**THE PROBLEM**
When a line of the material has the word "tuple" in it, copy that line.

**THE RECORDS**

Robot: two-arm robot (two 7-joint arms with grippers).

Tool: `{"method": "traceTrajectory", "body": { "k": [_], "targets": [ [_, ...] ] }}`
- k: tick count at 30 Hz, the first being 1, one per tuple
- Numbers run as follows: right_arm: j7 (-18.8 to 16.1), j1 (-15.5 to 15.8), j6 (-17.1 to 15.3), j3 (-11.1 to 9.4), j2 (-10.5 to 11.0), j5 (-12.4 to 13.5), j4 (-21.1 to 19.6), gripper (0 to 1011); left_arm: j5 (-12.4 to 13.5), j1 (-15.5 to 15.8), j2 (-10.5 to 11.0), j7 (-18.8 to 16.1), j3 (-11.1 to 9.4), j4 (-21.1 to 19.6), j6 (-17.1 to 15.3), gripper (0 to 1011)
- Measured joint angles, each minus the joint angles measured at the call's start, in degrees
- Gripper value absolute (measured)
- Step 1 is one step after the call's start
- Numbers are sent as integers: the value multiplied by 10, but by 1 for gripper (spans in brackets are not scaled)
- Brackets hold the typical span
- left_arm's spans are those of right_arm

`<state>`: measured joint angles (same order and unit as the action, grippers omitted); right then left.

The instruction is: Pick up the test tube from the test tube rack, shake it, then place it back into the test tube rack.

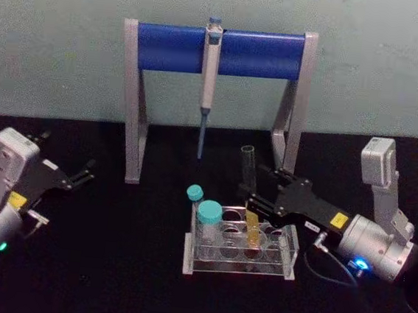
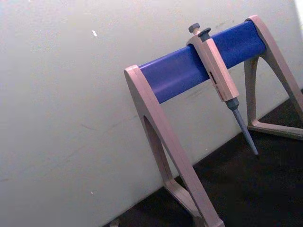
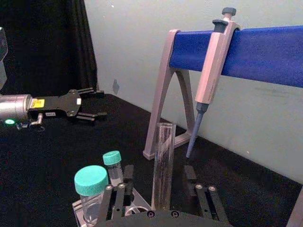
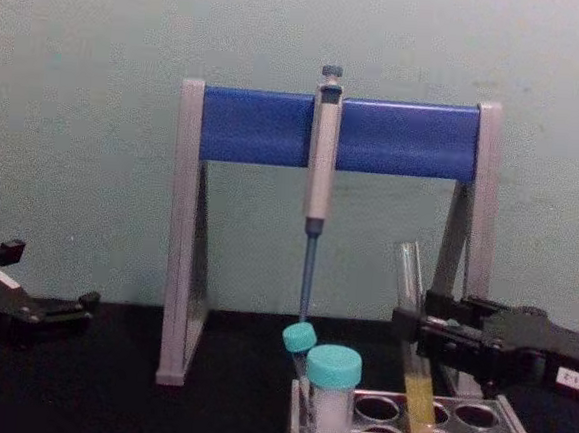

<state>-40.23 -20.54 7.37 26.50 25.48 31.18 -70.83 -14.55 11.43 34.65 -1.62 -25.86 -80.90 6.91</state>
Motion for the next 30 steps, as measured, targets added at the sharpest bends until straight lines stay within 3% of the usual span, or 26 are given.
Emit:
{"method": "traceTrajectory", "body": {
  "k": [7,13,30],
  "targets": [
    [0,0,0,0,0,1,0,868,0,0,0,0,0,0,0,1001],
    [0,0,1,0,0,1,-1,997,0,0,0,0,0,0,0,1001],
    [4,2,5,-1,1,0,-6,1000,0,0,0,0,0,0,0,1001]
  ]
}}
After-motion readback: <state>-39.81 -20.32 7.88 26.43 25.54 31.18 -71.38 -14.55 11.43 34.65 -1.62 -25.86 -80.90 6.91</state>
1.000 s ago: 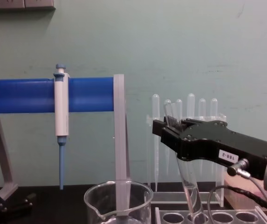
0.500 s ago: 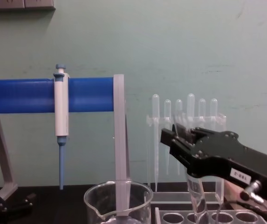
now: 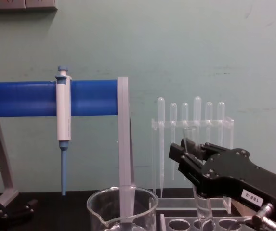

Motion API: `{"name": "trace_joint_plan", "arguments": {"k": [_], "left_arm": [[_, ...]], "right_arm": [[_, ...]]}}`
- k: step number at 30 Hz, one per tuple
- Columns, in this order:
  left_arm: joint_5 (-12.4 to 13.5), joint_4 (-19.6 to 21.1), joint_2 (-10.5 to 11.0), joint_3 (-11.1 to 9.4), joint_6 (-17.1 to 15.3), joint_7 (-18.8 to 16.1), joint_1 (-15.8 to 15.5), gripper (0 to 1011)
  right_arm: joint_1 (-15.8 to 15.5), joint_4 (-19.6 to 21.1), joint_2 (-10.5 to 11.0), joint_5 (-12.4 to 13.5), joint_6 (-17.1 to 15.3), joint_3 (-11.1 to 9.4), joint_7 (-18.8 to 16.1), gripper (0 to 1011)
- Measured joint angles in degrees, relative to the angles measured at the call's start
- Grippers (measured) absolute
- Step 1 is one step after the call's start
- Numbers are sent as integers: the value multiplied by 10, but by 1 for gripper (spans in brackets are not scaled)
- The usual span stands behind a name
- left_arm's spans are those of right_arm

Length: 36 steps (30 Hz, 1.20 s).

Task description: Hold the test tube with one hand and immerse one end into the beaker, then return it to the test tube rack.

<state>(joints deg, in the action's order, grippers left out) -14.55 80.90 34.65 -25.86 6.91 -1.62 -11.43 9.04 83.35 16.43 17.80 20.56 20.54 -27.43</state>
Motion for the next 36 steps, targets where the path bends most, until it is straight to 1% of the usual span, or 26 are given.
{"name": "trace_joint_plan", "arguments": {"k": [8,10,12,13,14,15,16,19,20,21,24,25,26,28,29,30,32,33,34,36], "left_arm": [[0,0,0,0,0,0,0,1000],[0,0,0,0,0,0,0,1000],[0,0,0,0,0,0,0,1000],[0,0,0,0,0,0,0,1000],[0,0,0,0,0,0,0,1000],[0,0,0,0,0,0,0,1000],[0,0,0,0,0,0,0,1000],[0,0,0,0,0,0,0,1000],[0,0,0,0,0,0,0,1000],[0,0,0,0,0,0,0,1000],[0,0,0,0,0,0,0,1000],[0,0,0,0,0,0,0,1000],[0,0,0,0,0,0,0,1000],[0,0,0,0,0,0,0,1000],[0,0,0,0,0,0,0,1000],[0,0,0,0,0,0,0,1000],[0,0,0,0,0,0,0,1000],[0,0,0,0,0,0,0,1000],[0,0,0,0,0,0,0,1000],[0,0,0,0,0,0,0,1000]], "right_arm": [[3,-10,-2,-6,-1,2,-2,225],[3,-11,-1,-8,-5,2,-2,252],[3,-11,-1,-9,-9,2,-1,327],[3,-12,-1,-10,-13,2,0,343],[3,-12,-1,-12,-18,2,2,386],[3,-12,-1,-12,-20,2,3,400],[4,-12,-1,-13,-24,3,4,471],[2,-5,1,-17,-33,2,10,530],[-2,8,5,-21,-41,1,16,592],[-6,18,7,-24,-47,0,20,605],[-19,49,16,-33,-61,-4,32,692],[-39,84,26,-42,-72,-12,48,732],[-47,99,29,-44,-76,-16,54,788],[-62,121,35,-48,-82,-25,64,824],[-71,134,38,-51,-85,-29,70,878],[-90,159,45,-57,-92,-41,83,898],[-110,184,51,-64,-101,-55,98,925],[-130,205,56,-70,-108,-72,113,968],[-138,214,58,-72,-111,-81,122,990],[-155,226,59,-76,-115,-99,137,1002]]}}
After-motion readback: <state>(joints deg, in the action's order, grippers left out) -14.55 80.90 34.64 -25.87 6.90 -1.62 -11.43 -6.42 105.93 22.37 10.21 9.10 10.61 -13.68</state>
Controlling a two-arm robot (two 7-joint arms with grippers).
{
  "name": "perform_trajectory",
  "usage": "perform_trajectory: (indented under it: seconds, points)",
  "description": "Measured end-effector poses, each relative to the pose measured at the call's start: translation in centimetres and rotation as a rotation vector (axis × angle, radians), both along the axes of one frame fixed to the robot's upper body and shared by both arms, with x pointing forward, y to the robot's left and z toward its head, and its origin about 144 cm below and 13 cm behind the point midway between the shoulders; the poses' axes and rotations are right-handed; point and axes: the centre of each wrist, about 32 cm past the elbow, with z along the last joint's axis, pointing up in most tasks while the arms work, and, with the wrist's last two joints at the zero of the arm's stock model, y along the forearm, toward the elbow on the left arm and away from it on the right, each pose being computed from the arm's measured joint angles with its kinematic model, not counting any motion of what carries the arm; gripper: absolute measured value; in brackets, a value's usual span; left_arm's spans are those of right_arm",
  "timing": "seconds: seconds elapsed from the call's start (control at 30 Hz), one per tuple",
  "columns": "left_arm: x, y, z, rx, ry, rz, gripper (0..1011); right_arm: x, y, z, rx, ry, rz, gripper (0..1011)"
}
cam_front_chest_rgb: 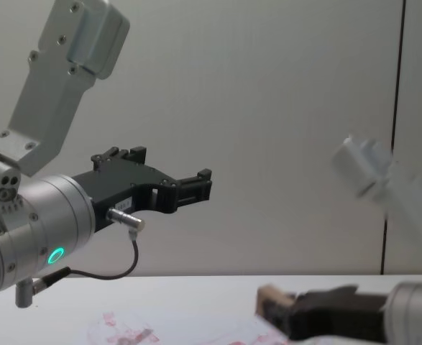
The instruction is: Use the one hand to pick up the stamp and affix it onto the A4 paper.
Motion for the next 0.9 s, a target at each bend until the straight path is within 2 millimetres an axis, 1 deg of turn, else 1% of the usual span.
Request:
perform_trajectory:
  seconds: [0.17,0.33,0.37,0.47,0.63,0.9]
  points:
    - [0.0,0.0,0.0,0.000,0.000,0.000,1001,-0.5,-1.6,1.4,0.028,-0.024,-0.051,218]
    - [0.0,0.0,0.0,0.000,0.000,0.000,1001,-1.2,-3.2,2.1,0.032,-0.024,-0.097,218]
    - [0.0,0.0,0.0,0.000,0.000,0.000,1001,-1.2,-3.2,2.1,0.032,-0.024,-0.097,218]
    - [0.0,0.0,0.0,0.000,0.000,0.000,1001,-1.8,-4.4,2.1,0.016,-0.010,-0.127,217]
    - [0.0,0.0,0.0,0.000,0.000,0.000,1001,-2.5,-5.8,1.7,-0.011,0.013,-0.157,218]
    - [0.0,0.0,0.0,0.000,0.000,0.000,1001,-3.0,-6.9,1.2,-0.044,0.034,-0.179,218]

**THE COMPLETED TASK**
- k: tick count at 30 Hz, the first being 1, one per tuple
- k: step number at 30 Hz, one per tuple
  "timing": "seconds: seconds elapsed from the call's start (control at 30 Hz), one per tuple",

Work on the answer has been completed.